Let me say first I have been using poly for 20 years and this has never happened to me before. I used some old Cabot oil based stain on some kitchen cabinets to match existing color in kitchen. The can says it stains AND seals the wood. I have not seen the sealing part before on an oil based stain. I applied 4 coats of MinWax gloss poly and let it dry a day between coats and 3 weeks after final coat before rubbing out.
I then put blue masking tape on the draw front to mark where I wanted to drill the pull holes. When I took the tape off I noticed that he finish had lifted in a few places where the tape was. I lightly sanded and noticed the finish just coming off. I than was able to take a razor blade and just scrape the finish off in sheets. The poly hadn't adhered to the stain. The stain can says can finish with varnish. Does anybody have some insight on what is going on here? Can I refinish with out removing the stain. It is the only stain that matched the existing cabinets perfectly.


----------



## HowardAcheson (Nov 25, 2011)

Poly varnishes have relatively poor adhesion to other finishes. It doen't even stick well to itself which is the reason that between coat abrading is called for.

All oil based stains contain a varnish to adhere the pigment in the stain to the surface of the wood. Because of this varnish, the surface and pores of the wood are "sealed" just as if you had applied a very thin coat of varnish.

The problem I suspect is the "old" Cabot stain. Oil oil based finishes are subject to longer and longer curing times. It's very possible that the stain has not properly dried and cured. It can feel dry once the thinner evaporates but the varnish may not be fully cured. Applying multiple coats of varnish later will greatly impede the oxygen needed for your varnish to properly dry.

Not being able to see the damage, I can't recommend the next step. The easiest thing to do is to keep the item in a warm place with some induced air movement and see if it cures after a couple of weeks. If not, you will have to refinish.

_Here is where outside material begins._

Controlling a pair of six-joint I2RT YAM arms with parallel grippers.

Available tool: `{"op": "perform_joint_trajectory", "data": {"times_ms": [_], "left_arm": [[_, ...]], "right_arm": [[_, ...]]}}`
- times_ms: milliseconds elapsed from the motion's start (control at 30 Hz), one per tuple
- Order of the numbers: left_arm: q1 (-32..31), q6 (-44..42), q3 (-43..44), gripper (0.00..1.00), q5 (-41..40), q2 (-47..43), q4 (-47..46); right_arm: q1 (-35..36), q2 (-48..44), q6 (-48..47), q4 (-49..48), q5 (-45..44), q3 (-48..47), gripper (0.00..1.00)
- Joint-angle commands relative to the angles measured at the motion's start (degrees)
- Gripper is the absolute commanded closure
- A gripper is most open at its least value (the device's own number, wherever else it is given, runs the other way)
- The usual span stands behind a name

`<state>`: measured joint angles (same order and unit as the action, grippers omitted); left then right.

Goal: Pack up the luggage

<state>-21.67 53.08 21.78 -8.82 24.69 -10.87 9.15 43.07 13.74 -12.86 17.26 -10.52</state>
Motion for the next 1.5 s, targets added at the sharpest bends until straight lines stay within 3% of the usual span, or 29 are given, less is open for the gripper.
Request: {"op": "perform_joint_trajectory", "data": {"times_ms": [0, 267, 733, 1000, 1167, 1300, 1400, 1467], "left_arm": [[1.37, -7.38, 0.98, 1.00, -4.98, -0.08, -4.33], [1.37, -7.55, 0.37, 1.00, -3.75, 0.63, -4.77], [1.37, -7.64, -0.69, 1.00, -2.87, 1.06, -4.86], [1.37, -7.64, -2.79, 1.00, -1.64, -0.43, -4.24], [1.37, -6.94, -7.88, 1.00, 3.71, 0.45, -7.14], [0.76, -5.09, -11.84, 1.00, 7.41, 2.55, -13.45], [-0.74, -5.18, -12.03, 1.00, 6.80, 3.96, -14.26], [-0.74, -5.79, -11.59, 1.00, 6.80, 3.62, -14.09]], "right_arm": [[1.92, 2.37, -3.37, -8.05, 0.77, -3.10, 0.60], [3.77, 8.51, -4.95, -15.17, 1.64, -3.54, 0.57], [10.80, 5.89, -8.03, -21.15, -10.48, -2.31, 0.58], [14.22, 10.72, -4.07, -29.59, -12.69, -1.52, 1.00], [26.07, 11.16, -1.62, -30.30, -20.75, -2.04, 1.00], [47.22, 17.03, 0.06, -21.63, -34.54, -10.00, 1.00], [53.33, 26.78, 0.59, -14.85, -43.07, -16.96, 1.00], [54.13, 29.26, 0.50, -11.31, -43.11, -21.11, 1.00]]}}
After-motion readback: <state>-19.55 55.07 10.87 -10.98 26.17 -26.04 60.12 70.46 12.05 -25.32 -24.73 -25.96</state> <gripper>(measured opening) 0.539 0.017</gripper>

Never use old finishing materials. It's never good practice. Finishes are the least coat item in a project but can have the most negative affect on the project.


----------



## Steve Neul (Sep 2, 2011)

Any oil stain will seal to some extent regardless of whether it says so on the can or not. As far as your problem, another posibility is you didn't get the excess stain wiped off and the poly adhered to the stain instead of the wood. It's real important not to leave any excess stain on the surface expecially with polyurethane. If you were using lacquer, it would be more likely to eat through the stain and bond.


----------